Fund managers and financial advisors fee fail

Two reports out last week show leaving your financial future in the hands of the so-called professionals leaves you at risk of having much less for your retirement than you probably realise.

The first report found that 37% of financial planners failed to prioritise clients’ needs and give the correct life insurance advice, according to the corporate watchdog, the Australians Securities and Investments Commission (ASIC).

Peter Kell, ASIC deputy chairman, labelled the findings ‘unacceptable’. And surprise, surprise, the report found planners who received expensive, upfront commissions where more likely to deviate from appropriate advice. 82% of financial planners net their remuneration from upfront commissions, with just 0.7% who received salaries.

The inherent conflict of interest in the vast majority of financial planners working for the Australia and New Zealand Banking Group (ASX: ANZ), Commonwealth Bank of Australia (ASX: CBA), National Australia Bank (ASX: NAB), Westpac Banking Corporation (ASX: WBC) and AMP Limited (ASX: AMP) means they are virtually salespeople in all but name.

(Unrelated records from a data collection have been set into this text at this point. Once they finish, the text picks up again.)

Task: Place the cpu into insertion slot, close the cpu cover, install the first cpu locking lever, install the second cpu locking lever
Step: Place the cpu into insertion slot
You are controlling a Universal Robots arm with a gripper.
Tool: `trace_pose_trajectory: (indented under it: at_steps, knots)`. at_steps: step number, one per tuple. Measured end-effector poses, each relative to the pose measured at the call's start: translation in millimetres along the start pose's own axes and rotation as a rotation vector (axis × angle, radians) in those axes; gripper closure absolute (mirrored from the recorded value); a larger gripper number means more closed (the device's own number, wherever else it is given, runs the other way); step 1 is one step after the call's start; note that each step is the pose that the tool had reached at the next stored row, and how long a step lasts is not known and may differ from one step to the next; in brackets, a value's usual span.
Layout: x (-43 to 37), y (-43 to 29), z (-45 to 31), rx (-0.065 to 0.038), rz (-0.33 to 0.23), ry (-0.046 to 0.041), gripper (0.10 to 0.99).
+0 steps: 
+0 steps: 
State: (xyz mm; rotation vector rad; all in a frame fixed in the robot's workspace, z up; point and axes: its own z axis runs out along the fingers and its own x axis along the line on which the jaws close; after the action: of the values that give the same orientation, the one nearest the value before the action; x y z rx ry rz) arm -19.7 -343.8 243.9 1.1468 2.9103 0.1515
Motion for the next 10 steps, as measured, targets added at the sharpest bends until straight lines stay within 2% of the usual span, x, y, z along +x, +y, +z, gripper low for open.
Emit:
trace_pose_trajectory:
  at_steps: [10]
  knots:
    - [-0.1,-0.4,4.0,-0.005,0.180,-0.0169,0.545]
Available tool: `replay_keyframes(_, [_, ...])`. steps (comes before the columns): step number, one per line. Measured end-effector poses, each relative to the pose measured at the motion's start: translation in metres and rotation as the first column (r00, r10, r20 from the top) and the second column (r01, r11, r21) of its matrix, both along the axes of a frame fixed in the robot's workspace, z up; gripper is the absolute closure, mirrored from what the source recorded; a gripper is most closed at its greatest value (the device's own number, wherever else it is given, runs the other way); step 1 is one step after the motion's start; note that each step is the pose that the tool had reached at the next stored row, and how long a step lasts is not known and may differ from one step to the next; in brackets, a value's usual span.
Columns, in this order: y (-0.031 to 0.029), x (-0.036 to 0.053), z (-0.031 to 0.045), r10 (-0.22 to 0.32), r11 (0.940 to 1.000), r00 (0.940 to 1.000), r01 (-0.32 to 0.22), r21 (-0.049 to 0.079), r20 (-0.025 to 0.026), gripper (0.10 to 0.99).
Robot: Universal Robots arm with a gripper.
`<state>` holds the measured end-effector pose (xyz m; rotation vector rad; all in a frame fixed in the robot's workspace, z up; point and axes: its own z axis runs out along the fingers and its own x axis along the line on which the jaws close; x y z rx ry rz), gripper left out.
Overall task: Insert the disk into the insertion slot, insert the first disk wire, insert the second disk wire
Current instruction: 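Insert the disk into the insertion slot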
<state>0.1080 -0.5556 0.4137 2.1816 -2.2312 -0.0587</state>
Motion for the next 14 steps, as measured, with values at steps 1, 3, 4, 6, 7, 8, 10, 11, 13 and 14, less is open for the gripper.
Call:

Those same five companies also control a vast swathe of Australia’s superannuation system. But most fund managers have failed to even match the benchmark S&P/ASX 200 Index’s (Index: ^AXJO) (ASX: XJO) performance over the past five years. So what’s the point of paying them high management fees, when a lower cost index fund would’ve done the job?

The good news for retail investors is that managing your own money is proven to generate better returns than the professional fund managers. The average self-managed super fund has beaten them in six of the past eight years, no wonder they are proving to be so popular. And if you think they are difficult or expensive to setup, or that you need a minimum of $200,000, that’s the view the industry wants you to have.

If the average SMSF can beat the professionals, there’s a clear signal that managing your own financial affairs will leave you with more money in your pocket when you retire. Your 65-year old self will thank you for it.

Do nothing and you may as well set fire to your retirement plans right now.


The choice is in your hands Foolish investors.